Aim of the exercise: Once you find the line with "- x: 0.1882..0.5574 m" in the data that follows, repeat it and every line after it exactly, through the line with "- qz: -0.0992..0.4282".

[Data records]
______________________________

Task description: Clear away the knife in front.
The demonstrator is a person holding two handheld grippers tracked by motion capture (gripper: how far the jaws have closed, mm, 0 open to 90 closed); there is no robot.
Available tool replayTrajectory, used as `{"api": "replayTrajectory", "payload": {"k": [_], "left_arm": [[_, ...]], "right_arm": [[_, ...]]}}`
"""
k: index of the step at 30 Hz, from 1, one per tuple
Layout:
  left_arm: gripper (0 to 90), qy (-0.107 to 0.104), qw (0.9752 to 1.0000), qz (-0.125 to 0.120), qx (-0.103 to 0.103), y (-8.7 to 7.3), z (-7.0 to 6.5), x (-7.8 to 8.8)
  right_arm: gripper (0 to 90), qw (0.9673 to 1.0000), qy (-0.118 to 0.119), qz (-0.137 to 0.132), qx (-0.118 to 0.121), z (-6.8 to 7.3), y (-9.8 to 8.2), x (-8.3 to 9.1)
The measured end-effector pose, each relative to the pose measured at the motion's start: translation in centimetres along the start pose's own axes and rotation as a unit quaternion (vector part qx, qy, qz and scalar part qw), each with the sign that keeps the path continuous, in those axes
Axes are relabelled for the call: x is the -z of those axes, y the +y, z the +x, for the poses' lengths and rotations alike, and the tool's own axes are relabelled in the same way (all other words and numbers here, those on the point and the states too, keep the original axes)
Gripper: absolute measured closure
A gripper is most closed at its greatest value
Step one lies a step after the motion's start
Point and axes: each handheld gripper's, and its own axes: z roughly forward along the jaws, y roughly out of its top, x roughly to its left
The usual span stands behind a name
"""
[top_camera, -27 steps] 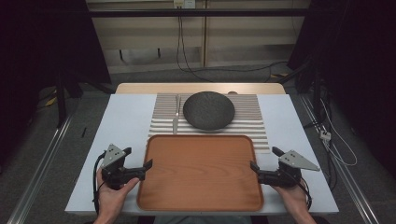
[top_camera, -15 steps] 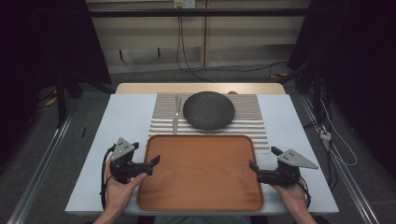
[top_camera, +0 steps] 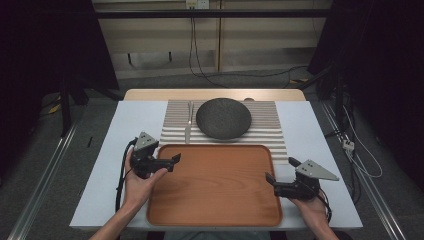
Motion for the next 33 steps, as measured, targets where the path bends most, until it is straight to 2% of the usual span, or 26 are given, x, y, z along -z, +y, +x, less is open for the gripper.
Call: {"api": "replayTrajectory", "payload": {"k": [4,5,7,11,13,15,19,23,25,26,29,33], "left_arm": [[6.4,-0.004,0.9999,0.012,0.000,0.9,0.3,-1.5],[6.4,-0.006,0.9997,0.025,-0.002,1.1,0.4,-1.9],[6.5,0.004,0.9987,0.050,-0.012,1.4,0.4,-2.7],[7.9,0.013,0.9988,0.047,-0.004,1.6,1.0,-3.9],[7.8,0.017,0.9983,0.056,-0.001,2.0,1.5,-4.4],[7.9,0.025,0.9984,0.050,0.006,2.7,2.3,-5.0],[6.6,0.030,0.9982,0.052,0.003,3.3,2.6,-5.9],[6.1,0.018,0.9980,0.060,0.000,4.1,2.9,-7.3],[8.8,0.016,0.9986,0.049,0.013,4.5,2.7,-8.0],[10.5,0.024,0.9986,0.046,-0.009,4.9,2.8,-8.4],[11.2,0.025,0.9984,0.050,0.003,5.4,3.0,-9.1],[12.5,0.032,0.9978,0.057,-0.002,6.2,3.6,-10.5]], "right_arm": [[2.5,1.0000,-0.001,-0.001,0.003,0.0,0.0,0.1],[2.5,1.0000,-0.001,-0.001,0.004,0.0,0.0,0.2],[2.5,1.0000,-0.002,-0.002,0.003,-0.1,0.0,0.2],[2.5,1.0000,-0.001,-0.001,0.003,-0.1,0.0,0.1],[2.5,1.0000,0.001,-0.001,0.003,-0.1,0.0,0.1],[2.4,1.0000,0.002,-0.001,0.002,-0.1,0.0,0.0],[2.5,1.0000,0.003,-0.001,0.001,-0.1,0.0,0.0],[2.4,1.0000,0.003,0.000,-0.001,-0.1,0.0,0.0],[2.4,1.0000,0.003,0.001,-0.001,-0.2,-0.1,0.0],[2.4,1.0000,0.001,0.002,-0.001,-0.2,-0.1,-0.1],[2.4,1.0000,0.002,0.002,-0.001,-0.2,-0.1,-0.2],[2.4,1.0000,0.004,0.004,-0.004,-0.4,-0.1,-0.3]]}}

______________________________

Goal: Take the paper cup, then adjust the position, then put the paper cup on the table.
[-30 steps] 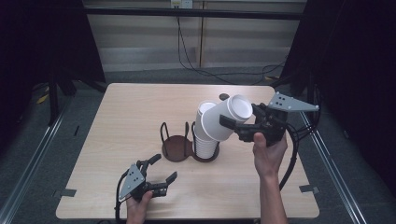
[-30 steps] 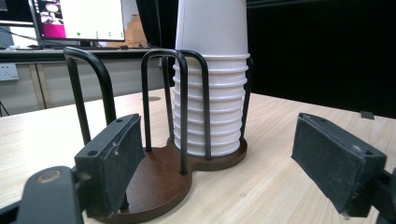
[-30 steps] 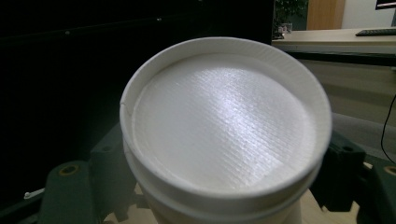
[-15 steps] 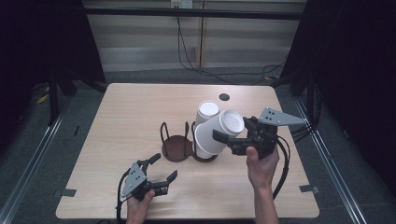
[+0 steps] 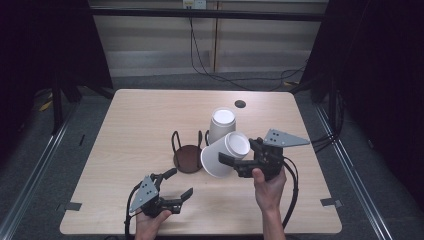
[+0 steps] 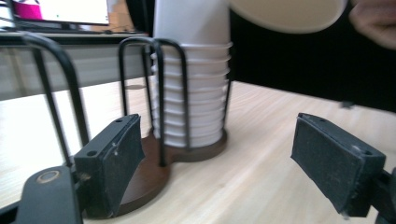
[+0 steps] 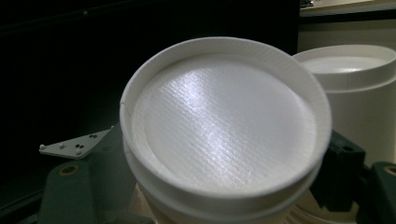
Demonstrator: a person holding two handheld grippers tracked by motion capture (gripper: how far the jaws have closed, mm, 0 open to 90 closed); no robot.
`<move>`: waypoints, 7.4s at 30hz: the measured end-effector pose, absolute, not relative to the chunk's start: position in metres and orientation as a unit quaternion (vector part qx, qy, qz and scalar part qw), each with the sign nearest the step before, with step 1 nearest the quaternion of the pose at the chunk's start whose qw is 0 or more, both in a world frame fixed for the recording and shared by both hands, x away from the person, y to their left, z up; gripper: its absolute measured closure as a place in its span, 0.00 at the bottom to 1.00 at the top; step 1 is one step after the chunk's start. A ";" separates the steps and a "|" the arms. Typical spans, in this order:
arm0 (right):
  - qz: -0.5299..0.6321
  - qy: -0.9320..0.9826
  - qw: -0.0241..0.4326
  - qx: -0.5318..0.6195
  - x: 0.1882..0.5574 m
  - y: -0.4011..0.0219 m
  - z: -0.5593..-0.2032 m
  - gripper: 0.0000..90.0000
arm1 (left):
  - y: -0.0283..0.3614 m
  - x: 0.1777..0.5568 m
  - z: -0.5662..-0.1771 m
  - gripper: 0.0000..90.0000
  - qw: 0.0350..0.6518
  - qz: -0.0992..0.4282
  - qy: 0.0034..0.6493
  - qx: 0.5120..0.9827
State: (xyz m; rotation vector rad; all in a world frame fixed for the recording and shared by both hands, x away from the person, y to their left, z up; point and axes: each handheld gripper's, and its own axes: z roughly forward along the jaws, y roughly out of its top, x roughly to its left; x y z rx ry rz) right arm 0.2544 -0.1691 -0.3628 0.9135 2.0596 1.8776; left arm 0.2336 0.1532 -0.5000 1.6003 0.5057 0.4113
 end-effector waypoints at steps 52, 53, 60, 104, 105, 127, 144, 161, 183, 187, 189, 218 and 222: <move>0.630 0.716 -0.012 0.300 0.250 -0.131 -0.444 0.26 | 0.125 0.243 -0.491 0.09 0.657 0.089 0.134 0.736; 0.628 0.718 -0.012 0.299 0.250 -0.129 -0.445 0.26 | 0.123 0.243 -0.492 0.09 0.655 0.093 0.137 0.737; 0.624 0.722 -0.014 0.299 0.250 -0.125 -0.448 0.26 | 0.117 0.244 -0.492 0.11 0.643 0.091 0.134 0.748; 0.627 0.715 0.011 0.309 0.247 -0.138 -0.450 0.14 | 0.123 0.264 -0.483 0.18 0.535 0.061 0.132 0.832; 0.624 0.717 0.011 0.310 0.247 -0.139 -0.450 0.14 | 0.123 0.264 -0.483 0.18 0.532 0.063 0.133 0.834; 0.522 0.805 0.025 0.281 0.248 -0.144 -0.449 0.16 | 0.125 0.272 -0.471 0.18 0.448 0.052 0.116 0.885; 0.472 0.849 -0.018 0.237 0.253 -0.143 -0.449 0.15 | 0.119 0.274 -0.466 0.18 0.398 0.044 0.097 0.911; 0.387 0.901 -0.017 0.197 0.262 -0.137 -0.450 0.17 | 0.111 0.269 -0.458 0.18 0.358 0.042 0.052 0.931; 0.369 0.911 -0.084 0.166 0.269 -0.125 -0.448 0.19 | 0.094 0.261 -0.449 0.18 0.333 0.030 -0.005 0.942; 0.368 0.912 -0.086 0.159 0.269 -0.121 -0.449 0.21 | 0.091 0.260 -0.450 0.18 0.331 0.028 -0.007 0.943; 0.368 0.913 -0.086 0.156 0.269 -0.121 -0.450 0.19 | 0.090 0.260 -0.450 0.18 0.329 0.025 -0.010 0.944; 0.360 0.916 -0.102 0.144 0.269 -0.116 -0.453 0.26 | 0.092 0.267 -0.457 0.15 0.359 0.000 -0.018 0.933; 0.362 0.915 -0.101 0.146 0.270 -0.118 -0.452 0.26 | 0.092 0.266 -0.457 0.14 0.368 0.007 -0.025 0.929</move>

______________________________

Output below:
  - x: 0.1882..0.5574 m
  - y: -0.4011..0.0219 m
  - z: -0.5593..-0.2032 m
  - gripper: 0.0000..90.0000
arm1 (left):
  - y: -0.0283..0.3614 m
  - x: 0.1777..0.5568 m
  - z: -0.5662..-0.1771 m
  - gripper: 0.0000..90.0000
  - qw: 0.0350..0.6518
  - qz: -0.0992..0.4282

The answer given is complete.